__Problem details__. Check each line of the material below for "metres", then copy the ones that contain it.

++++++

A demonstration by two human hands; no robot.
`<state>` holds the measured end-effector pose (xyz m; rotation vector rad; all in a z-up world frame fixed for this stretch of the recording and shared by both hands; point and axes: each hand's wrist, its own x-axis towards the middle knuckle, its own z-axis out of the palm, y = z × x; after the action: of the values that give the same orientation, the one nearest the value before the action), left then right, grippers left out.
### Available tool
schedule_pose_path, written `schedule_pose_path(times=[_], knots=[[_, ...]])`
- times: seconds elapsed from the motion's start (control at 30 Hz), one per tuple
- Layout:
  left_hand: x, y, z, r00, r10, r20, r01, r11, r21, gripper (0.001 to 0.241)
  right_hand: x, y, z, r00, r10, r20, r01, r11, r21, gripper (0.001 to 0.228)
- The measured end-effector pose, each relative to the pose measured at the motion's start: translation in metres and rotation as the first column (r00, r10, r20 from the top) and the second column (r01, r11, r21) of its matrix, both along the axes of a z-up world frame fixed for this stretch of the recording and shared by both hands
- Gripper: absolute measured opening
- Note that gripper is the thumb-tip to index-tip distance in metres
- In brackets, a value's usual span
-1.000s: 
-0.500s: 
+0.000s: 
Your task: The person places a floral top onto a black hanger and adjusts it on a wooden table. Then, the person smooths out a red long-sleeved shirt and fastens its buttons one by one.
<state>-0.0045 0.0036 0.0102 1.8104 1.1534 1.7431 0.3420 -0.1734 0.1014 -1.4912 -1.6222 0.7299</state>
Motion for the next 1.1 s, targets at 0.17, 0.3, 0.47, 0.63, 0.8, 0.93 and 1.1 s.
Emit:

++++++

__Response for this exercise__.
- The measured end-effector pose, each relative to the pose measured at the motion's start: translation in metres and rotation as the first column (r00, r10, r20 from the top) and the second column (r01, r11, r21) of its matrix, both along the axes of a z-up world frame fixed for this stretch of the recording and shared by both hands
- Note that gripper is the thumb-tip to index-tip distance in metres

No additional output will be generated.